For additional information about road safety, see the Department of State, Bureau of Consular Affairs home page at http://travel.state.gov/road_safety.html

AVIATION SAFETY OVERSIGHT: The U.S. Federal Aviation Administration (FAA) has assessed the Government of Pakistan's civil aviation authority as Category 1 -- in compliance with international aviation safety standards for oversight of Pakistan's air carrier operations.

For further information, travelers may contact the Department of Transportation within the U.S. at 1-800-322-7873, or visit the FAA's Internet website at http://www.faa.gov/avr/iasa. The U.S. Department of Defense (DOD) separately assesses some foreign carriers for suitability as official providers of air services. For information regarding the DOD policy on specific carriers, travelers may contact DOD at 618-229-4801.

CUSTOMS REGULATIONS: Import of firearms, pornographic material and alcohol is restricted. An import permit and health certificate are required for animals. There are also restrictions on leaving Pakistan with antiquities or animals. It is advisable to contact the Pakistani Embassy in Washington, DC or the nearest Pakistani consulate for specific information regarding customs requirements.

CRIMINAL PENALTIES: While in a foreign country, a U.S. citizen is subject to that country's laws and regulations, which sometimes differ significantly from those in the United States and may not afford the protections available to the individual under U.S. law. Penalties for breaking the law can be more severe than in the United States for similar offenses. Persons violating Pakistani laws, even unknowingly, may be expelled, arrested or imprisoned. Penalties for possession, use, or trafficking in illegal drugs are strictly enforced. Long jail sentences are frequently imposed and large fines are assessed in some cases. Legislation passed in 1994 makes trafficking offenses punishable by death.

SPECIAL CIRCUMSTANCES: Pakistan is largely a cash economy. Personal checks are not commonly accepted. Most Pakistanis do not use checking accounts for routine transactions. Credit cards and traveler's checks are accepted by only a few establishments in the larger cities. There are bank branches as well as registered money changers in all international airports. ATMs are usually not found in airports. English is widely spoken by professional level airport staff. It is best to agree on taxi fares before hiring a driver. Currently, U.S. Embassy employees are restricted from using taxis for security reasons.
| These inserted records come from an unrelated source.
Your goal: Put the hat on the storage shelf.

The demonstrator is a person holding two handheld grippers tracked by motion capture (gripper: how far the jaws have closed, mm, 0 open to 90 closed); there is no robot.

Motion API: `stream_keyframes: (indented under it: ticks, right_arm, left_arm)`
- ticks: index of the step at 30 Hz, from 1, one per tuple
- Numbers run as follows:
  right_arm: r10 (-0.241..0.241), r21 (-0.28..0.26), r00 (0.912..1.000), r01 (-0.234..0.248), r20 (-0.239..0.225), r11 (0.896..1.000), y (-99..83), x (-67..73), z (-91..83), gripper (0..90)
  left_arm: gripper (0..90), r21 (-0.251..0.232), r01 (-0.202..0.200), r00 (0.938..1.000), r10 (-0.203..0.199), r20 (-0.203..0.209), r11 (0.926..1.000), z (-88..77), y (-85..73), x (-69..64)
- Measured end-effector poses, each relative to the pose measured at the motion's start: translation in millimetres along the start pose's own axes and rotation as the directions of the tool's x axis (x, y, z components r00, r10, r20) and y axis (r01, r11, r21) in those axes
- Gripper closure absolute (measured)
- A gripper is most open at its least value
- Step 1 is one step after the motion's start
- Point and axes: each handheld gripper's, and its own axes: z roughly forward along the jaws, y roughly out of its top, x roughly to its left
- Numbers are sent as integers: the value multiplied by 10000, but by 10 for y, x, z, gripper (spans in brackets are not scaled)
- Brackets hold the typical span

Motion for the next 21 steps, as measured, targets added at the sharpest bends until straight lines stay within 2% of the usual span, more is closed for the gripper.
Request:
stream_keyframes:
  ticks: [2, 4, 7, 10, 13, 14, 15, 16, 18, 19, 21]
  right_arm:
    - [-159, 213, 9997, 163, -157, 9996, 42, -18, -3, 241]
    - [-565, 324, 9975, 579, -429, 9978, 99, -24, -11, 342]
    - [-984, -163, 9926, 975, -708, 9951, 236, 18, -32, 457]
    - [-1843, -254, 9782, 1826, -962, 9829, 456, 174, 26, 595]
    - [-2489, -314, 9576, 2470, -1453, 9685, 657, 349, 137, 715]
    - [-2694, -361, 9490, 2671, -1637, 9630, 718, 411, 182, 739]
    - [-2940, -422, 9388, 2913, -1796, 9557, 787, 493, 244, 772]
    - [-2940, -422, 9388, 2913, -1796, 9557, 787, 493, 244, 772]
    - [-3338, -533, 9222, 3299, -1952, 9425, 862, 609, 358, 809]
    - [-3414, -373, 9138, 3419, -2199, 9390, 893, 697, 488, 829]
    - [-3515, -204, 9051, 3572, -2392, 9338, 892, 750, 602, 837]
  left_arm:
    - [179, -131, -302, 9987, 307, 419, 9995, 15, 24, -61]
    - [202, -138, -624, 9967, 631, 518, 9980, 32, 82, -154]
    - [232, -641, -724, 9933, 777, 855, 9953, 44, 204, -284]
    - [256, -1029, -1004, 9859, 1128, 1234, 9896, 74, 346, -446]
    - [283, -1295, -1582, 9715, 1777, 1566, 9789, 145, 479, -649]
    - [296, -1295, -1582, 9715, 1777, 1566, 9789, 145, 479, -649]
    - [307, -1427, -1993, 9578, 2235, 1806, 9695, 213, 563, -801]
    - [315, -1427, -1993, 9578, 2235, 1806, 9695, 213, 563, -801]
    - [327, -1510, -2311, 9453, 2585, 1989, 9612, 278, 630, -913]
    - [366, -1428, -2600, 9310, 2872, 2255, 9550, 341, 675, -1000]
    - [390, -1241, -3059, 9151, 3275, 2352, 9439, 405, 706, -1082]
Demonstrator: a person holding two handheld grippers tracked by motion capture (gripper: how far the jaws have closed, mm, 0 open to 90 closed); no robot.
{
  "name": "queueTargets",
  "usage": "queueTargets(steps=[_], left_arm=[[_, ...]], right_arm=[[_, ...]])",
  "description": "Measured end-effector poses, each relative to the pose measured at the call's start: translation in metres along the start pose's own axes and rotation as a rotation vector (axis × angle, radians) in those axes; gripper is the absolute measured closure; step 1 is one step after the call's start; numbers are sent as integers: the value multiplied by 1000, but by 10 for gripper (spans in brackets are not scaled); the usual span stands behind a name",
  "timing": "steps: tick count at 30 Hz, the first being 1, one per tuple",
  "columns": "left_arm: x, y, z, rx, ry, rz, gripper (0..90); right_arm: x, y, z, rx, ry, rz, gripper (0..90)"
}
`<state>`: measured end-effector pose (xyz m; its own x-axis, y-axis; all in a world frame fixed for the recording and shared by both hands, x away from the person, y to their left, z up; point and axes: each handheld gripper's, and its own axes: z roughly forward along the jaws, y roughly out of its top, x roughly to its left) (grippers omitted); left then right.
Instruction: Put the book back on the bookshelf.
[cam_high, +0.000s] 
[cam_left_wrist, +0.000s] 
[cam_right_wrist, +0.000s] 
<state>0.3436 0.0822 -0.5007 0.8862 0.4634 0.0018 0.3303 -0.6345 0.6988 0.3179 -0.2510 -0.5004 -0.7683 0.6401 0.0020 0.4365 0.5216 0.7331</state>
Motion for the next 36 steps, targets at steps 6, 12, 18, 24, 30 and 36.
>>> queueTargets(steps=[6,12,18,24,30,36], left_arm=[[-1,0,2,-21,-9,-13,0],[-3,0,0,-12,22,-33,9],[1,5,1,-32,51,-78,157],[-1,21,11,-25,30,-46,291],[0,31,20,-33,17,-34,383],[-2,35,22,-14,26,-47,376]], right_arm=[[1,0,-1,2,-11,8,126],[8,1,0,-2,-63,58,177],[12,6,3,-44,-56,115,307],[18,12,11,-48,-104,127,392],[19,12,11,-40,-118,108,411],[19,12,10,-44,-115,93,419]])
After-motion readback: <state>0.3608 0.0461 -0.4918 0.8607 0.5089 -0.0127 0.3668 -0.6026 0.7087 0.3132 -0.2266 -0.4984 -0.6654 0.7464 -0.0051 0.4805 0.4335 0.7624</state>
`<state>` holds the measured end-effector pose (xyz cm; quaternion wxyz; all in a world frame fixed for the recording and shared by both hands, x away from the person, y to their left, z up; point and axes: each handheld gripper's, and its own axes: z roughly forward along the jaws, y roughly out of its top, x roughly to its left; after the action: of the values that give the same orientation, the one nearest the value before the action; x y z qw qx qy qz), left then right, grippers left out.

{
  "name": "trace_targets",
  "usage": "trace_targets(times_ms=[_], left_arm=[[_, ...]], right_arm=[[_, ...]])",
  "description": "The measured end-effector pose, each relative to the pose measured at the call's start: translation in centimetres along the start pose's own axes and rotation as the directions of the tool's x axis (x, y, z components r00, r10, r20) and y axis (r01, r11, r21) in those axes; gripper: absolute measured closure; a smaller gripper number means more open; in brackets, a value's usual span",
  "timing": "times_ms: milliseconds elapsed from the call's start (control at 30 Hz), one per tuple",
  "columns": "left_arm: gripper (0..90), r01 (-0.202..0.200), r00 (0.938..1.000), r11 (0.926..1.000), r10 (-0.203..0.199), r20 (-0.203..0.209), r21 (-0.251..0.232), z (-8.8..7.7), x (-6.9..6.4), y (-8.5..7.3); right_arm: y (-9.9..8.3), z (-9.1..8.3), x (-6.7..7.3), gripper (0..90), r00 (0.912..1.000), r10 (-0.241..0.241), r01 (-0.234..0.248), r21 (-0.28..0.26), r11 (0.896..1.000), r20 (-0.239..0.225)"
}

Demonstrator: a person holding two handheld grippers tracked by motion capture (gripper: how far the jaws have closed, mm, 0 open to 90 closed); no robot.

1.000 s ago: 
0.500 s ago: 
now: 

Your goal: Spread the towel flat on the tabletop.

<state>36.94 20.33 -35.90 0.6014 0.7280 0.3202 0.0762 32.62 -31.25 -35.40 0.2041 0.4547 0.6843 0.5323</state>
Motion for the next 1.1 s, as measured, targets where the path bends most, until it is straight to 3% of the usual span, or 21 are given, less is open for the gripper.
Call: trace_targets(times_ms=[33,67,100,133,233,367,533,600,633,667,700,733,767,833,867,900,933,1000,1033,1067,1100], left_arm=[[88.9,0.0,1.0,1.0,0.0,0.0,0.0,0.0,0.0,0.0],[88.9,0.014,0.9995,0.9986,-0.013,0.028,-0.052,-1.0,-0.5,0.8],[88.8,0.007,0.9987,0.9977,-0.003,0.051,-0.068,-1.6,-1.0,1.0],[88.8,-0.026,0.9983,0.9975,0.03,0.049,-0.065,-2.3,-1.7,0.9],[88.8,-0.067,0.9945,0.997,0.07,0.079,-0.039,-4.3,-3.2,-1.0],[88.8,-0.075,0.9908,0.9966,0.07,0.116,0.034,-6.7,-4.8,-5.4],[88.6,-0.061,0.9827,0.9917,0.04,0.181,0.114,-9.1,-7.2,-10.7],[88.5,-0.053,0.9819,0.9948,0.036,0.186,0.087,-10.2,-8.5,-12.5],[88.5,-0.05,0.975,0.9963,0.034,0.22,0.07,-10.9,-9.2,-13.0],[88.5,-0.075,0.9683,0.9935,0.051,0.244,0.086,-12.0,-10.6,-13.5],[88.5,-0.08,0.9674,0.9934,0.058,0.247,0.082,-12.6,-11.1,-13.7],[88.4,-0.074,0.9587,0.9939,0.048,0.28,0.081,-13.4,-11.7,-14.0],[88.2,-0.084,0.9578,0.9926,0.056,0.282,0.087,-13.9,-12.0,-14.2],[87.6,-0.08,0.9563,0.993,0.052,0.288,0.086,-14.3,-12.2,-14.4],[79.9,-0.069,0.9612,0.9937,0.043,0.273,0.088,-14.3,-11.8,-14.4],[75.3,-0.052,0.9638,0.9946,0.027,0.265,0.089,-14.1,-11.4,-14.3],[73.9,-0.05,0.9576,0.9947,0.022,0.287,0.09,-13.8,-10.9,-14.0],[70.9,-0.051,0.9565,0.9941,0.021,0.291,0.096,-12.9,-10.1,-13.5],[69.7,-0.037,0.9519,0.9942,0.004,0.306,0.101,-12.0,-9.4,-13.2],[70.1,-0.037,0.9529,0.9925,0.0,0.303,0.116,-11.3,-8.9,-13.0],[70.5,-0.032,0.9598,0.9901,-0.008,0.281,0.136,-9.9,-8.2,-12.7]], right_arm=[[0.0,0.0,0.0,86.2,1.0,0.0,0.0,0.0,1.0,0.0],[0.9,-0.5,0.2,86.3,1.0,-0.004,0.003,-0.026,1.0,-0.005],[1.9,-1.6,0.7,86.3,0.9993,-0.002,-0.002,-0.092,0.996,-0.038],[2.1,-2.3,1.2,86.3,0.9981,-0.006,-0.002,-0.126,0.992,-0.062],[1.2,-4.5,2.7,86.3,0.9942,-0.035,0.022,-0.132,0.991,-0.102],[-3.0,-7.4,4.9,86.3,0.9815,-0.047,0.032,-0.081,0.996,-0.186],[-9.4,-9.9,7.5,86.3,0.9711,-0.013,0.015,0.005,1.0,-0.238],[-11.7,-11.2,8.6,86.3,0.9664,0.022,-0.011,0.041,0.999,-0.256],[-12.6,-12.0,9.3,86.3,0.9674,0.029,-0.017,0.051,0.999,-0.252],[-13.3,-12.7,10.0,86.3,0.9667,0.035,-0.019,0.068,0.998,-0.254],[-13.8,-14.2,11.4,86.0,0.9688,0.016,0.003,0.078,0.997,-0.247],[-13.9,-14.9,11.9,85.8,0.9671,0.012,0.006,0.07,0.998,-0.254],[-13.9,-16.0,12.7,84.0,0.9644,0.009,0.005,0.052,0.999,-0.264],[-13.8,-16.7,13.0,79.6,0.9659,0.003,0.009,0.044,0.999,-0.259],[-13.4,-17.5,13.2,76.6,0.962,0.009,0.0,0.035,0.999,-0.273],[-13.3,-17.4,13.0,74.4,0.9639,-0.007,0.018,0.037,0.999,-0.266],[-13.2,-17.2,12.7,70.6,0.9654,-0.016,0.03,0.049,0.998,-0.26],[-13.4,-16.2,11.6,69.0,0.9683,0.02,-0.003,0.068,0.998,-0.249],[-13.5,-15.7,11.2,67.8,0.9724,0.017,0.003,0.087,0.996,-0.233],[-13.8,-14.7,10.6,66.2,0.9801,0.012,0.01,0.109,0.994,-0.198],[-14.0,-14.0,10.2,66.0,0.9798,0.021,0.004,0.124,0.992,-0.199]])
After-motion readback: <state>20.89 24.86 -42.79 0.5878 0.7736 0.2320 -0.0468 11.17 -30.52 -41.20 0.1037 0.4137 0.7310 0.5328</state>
CHILDREN'S ISSUES: For information on international adoption of children and international parental child abduction, please refer to our Internet site at http://travel.state.gov/children's_issues.html or telephone 202-736-7000.

REGISTRATION/EMBASSY AND CONSULATE LOCATIONS: American citizens living in or visiting Pakistan are encouraged to register at the Consular Section of the U.S. Embassy or Consulate in Pakistan and obtain updated information on travel and security within Pakistan. They are located at the following addresses:

-- The U.S. Embassy in Islamabad is located at Diplomatic Enclave, Ramna 5, telephone (92-51) 2080-0000; consular section telephone (92-51) 2080-2700, fax (92-51) 822-632, website http://www.usembassy.state.gov/islamabad or www.usembassy.state.gov/pakistan.

-- The U.S. Consulate General in Karachi is located at 8 Abdullah Haroon Road, telephone (92-21) 568-5170 (after hours: 92-21-568-1606), fax (92-21) 568-0496, website http://www.usembassy.state.gov/pakistan or www.usembasy.state.gov/posts/pk2/wwwhamcn.html.

-- The U.S. Consulate in Lahore is located on 50-Empress Road near Shimla Road or Sharah-E-Abdul Hamid Bin Badees, (Old Empress Road), telephone (92-42) 636-5530, fax (92-42) 636-5177, website http://usconsulate-lahore.org.pk/. Email address: amconsul@brain.net.pk

-- The U.S. Consulate in Peshawar is located at 11 Hospital Road, Cantonment, Peshawar, telephone (92-91) 279-801 through 803, fax (92-91) 276-712, web site http://brain.net.pk/~consul/.

The normal workweek in Pakistan is Monday through Saturday, with a half-day worked on Friday. However, the U.S. Embassy and consulates are open Monday through Friday.